Work order: Please report how many lines in the records below contain the word "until", giving only that number.

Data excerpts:
________________________

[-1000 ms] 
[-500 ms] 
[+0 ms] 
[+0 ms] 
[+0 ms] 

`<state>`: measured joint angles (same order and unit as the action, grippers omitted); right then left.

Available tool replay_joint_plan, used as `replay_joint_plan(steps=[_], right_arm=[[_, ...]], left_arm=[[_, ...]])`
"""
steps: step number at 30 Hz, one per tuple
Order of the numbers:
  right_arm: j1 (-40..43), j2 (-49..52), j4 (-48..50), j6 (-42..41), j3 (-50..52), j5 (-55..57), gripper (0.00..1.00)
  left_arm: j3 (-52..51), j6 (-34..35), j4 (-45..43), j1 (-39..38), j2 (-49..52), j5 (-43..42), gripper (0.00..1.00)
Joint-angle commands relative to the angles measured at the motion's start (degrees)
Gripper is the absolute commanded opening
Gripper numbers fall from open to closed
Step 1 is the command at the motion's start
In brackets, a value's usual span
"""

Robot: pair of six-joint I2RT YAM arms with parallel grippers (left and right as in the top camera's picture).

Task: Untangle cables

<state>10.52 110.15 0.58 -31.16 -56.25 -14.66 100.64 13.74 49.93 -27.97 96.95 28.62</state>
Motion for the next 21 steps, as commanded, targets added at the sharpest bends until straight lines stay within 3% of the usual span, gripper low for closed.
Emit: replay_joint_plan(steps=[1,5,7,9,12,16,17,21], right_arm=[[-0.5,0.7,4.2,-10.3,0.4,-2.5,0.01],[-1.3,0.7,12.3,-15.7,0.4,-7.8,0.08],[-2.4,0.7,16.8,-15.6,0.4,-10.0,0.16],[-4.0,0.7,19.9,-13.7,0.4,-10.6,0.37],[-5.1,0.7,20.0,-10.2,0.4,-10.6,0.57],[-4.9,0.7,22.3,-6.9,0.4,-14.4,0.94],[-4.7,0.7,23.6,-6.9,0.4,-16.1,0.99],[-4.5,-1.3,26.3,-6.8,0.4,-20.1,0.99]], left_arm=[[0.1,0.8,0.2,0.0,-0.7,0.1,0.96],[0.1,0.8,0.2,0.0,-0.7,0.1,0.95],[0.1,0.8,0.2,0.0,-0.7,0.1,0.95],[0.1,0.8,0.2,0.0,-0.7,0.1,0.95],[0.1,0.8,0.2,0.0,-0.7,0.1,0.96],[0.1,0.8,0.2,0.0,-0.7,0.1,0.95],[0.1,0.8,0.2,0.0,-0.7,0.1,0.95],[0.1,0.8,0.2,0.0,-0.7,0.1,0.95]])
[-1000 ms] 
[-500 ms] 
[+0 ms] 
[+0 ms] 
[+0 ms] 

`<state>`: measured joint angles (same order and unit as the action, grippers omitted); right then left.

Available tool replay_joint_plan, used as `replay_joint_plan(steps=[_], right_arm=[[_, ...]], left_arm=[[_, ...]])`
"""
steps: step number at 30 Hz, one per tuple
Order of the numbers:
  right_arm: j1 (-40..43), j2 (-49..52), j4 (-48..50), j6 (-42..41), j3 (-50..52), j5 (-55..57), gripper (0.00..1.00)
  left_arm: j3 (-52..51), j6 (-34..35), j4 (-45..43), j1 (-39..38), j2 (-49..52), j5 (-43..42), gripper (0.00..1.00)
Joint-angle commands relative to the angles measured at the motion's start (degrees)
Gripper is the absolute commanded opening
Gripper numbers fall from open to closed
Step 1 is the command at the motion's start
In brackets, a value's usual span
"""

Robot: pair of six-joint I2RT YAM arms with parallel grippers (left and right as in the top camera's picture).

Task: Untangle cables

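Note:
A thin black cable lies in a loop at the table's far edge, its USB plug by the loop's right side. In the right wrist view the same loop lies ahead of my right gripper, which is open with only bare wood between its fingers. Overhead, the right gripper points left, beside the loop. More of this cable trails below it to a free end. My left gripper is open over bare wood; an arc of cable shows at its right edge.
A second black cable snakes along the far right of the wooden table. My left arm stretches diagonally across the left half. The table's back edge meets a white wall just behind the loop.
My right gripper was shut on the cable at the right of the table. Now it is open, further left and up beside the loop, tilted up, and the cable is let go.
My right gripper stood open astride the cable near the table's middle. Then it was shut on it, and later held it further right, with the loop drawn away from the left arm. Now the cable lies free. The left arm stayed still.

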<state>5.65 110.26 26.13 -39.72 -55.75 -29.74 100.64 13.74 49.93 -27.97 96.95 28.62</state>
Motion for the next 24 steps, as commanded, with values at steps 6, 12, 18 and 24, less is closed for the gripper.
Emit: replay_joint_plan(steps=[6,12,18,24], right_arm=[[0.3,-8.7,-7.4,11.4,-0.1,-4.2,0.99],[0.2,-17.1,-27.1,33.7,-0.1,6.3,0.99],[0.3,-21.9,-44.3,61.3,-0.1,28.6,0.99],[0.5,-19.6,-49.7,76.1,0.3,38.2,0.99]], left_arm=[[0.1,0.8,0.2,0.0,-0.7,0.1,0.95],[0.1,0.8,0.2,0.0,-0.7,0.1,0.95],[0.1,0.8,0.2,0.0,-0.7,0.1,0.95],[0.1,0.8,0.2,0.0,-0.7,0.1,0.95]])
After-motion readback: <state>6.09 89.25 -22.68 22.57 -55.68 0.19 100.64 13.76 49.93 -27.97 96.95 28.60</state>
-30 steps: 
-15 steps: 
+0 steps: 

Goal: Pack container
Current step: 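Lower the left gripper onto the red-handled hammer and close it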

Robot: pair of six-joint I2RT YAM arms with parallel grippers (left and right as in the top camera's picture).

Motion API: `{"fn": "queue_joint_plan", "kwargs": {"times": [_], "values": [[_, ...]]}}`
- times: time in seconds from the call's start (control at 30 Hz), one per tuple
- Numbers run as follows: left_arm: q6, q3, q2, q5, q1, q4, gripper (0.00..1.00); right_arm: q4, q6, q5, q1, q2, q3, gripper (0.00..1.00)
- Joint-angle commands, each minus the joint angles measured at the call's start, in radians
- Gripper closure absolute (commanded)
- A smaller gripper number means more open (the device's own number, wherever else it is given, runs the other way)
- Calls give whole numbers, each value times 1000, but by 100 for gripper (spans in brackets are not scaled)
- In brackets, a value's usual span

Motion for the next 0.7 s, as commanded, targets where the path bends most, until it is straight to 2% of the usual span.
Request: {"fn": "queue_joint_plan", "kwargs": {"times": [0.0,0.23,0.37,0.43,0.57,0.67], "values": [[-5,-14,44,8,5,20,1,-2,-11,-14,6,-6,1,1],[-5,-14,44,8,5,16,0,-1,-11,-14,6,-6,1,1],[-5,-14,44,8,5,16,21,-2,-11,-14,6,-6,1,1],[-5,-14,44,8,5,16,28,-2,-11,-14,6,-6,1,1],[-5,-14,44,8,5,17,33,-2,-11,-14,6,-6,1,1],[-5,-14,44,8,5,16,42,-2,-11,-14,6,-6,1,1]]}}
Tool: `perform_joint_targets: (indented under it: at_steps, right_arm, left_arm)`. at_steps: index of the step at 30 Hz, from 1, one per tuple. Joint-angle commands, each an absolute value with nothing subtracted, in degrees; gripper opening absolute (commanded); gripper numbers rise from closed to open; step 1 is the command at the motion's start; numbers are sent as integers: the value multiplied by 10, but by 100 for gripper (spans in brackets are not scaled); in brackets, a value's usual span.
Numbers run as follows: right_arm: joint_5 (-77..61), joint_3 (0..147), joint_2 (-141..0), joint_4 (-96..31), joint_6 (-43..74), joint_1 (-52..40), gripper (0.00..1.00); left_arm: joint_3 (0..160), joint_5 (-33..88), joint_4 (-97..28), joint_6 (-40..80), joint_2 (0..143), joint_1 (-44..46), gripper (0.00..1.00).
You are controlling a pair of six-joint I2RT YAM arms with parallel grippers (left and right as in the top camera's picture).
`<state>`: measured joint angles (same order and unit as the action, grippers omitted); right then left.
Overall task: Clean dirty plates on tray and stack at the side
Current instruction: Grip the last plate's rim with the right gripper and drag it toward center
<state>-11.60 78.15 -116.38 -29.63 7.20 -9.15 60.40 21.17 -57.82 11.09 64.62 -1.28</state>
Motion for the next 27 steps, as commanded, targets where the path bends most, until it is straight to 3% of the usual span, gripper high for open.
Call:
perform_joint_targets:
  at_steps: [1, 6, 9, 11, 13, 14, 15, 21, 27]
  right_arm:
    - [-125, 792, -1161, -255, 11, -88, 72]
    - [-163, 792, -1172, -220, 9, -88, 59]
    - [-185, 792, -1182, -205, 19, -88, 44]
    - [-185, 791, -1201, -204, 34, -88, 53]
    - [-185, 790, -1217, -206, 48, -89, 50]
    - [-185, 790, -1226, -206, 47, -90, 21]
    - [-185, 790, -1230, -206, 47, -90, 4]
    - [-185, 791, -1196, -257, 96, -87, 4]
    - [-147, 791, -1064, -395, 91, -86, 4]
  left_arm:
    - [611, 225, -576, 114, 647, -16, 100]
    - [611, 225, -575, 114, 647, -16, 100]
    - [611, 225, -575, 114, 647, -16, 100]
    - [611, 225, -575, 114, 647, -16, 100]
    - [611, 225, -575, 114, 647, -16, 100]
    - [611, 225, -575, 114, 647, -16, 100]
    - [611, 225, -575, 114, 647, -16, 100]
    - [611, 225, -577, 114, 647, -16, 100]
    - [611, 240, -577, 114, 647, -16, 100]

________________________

Task response: 3